You're talking about the downloads section?

Making a plea is silly--none of the other cards had to go through some sort of review process.  Even DS-X has its own section.  If they haven't gotten around to adding one yet, it has nothing to do with Acekard and everything to do with being lazy.  You're making all these arguments about its merits when you need to hassle whomever has the permissions to make the change.


----------



## redact (Feb 11, 2009)

dib said:
			
		

> you need to hassle whomever has the permissions to make the change.



tell narin if he doesn't do it then smiths will be mean to him

wait...


----------



## JPH (Feb 11, 2009)

I quite agree and I'll be up to the challenge to helping you move all of the Acekard firmware files to their respective correct folders.

I've got a few complaints about a lot of the categorization in the Download Center so I shall be speaking with Narin or Costello later and will get a few things more organized.

AW, we all appreciate your concern and you shouldn't have to post a long plea to get a somewhat minor detail fixed on the website.
A lot of people on the staff have been here for years and years and maybe aren't as active as they once were, though I'm not calling them lazy. 
Decisions from the GBAtemp staff may take a bit of time to come up with, may be ignored by a number of staff, or just may go completely ignored and given no attention. 
Just push for what you want, and if it's got something to do with something like this (adding a new sub-category), then just let me know so me and you can team up and relentlessy badger and pester the staff until someone gets around to doing it (that method works best lol).


----------



## VatoLoco (Feb 11, 2009)

jph, you've got it summed up pretty good (and a plan to go with it), so I'll just add my *+1* for a new acekard subsection =)


----------



## doyama (Feb 11, 2009)

I agree that having an Acekard section would help a lot.
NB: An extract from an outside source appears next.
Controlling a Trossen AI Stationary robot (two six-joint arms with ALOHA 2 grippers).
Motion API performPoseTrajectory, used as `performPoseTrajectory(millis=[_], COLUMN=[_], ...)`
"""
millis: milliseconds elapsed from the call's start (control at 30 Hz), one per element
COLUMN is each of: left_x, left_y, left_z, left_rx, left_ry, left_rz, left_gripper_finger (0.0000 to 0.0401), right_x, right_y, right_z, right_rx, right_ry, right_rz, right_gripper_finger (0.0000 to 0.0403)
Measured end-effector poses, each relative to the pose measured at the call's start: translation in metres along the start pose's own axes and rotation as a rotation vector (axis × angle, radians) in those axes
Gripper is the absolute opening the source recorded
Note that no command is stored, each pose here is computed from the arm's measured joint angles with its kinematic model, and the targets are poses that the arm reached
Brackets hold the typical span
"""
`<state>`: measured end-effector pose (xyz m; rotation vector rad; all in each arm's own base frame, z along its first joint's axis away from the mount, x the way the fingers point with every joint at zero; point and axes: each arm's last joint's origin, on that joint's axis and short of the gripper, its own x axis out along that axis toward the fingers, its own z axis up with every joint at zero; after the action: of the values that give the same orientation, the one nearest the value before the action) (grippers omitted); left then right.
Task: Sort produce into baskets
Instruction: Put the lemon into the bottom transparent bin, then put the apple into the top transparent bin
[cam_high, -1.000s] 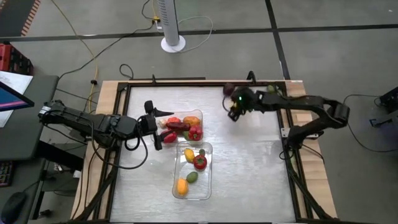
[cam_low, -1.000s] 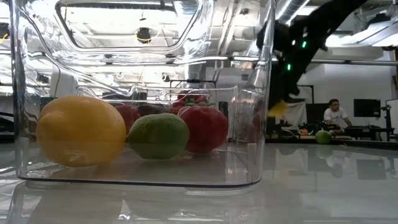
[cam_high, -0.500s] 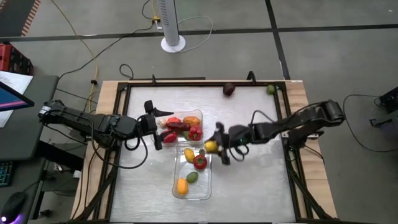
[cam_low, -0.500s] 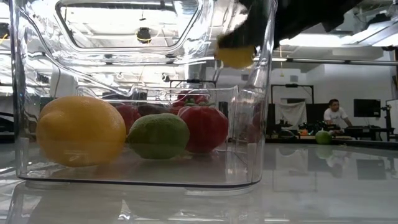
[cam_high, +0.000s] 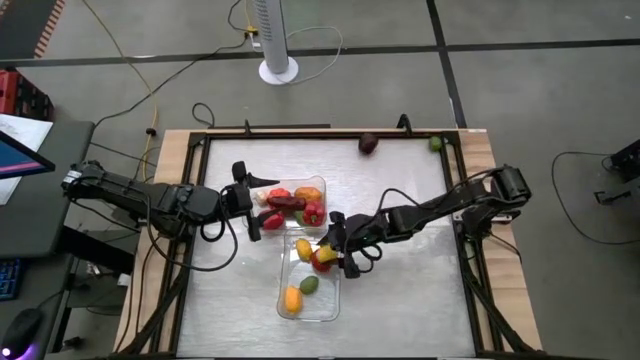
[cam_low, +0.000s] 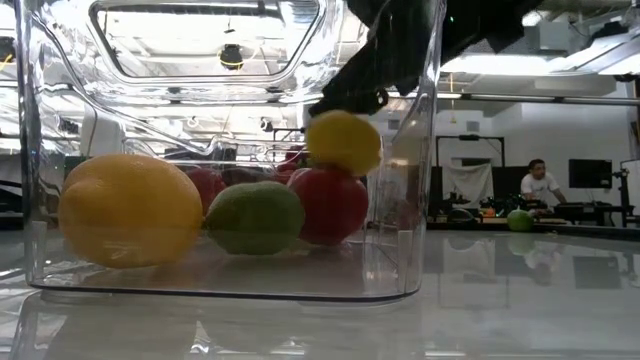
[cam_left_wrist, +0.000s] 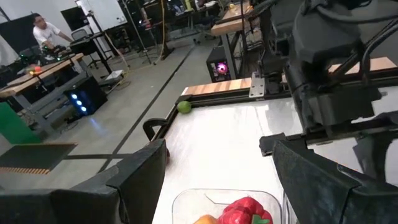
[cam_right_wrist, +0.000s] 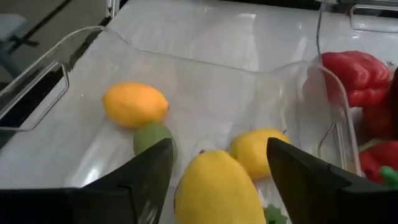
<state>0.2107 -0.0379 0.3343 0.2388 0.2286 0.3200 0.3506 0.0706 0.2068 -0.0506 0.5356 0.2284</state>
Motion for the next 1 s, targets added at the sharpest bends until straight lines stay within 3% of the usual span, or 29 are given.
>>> performPoseTrajectory(millis=[133,400,767,1000], left_x=[0.000,0.000,0.000,0.000], left_y=[0.000,0.000,0.000,0.000], left_z=[0.000,-0.001,-0.001,0.000], left_rx=[0.001,0.000,0.000,0.005], left_ry=[0.004,0.008,0.006,0.003], left_rz=[-0.001,-0.002,-0.001,0.000], left_gripper_finger=[0.0280,0.0280,0.0280,0.0280], right_x=[-0.009,-0.059,-0.099,-0.116], right_y=[0.002,-0.014,-0.107,-0.164], right_z=[0.011,0.025,-0.043,-0.070], right_rx=[-0.006,-0.082,0.064,0.146], right_ry=[0.069,0.068,0.132,0.258], right_rz=[-0.039,-0.391,-0.730,-0.874], right_gripper_finger=[0.0305,0.0317,0.0321,0.0387])
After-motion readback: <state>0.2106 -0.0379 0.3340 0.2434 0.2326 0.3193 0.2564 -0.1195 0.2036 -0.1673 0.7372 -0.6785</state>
I think even just one subsection would be enough, though I think optimally I think something like AKAIO/Official AK2&2i/RPG would suffice as well as sub-sub sections.


----------



## supersonic124 (Feb 11, 2009)

acekard is one of the best flashcarts please make a section!!!!


----------



## Hadrian (Feb 11, 2009)

A well suported device deserves its own section, plus its getting more popular.


----------



## shaunj66 (Feb 12, 2009)

I added an Acekard category and two sub-cats for official and unofficial files.

Acekard download category

Let me know if there are any other minor changes you'd like made. Your best bet is to probably PM me.


----------



## Another World (Feb 13, 2009)

this will work just fine! thank you for the update. i've just moved all the files, we are good to go!! =)

cheers,
-another world


----------



## OSW (Feb 13, 2009)

God idea and good job

On that note, I think we definitely need more sections for the Wii in the download centre!


----------



## shaunj66 (Feb 13, 2009)

OSW said:
			
		

> God idea and good job
> 
> On that note, I think we definitely need more sections for the Wii in the download centre!


Thanks for all your suggestions everyone. While they are all taken into consideration, some may not be worthwhile for us in the long run, as we have plans to drastically improve the Download Centre in the latter half of 2009.


----------